**What you will do:** Set down a word-for-word copy of the data below, limited to the lines from the first through the line with "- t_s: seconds".

**Provided data:**
**********

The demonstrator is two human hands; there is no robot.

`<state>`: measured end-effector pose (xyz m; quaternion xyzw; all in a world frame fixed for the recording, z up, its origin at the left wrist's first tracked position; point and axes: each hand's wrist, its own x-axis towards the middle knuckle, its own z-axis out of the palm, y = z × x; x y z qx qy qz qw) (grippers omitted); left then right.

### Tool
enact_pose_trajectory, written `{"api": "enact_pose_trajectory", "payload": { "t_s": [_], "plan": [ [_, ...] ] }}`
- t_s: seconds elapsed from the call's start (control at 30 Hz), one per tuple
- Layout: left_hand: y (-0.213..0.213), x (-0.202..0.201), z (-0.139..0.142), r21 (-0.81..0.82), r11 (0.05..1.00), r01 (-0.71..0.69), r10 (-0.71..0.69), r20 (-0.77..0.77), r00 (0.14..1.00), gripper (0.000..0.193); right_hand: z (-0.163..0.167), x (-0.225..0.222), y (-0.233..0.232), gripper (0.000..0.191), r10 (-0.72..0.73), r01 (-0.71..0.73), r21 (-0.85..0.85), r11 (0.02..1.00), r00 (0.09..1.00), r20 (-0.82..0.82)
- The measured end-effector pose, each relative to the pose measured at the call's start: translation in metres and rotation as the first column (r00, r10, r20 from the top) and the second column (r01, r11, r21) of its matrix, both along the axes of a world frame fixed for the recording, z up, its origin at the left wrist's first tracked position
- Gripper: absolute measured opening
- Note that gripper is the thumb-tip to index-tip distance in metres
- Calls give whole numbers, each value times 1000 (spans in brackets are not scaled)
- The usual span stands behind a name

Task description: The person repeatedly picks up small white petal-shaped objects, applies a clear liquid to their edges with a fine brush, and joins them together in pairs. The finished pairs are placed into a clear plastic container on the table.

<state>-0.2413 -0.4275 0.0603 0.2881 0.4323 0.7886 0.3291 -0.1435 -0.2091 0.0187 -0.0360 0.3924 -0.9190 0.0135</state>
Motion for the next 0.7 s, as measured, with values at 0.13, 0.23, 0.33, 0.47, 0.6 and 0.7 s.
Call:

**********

**Output of the exercise:**
The demonstrator is two human hands; there is no robot.

`<state>`: measured end-effector pose (xyz m; quaternion xyzw; all in a world frame fixed for the recording, z up, its origin at the left wrist's first tracked position; point and axes: each hand's wrist, its own x-axis towards the middle knuckle, its own z-axis out of the palm, y = z × x; x y z qx qy qz qw) (grippers omitted); left then right.

### Tool
enact_pose_trajectory, written `{"api": "enact_pose_trajectory", "payload": { "t_s": [_], "plan": [ [_, ...] ] }}`
- t_s: seconds elapsed from the call's start (control at 30 Hz), one per tuple

The exercise has nothing more to it.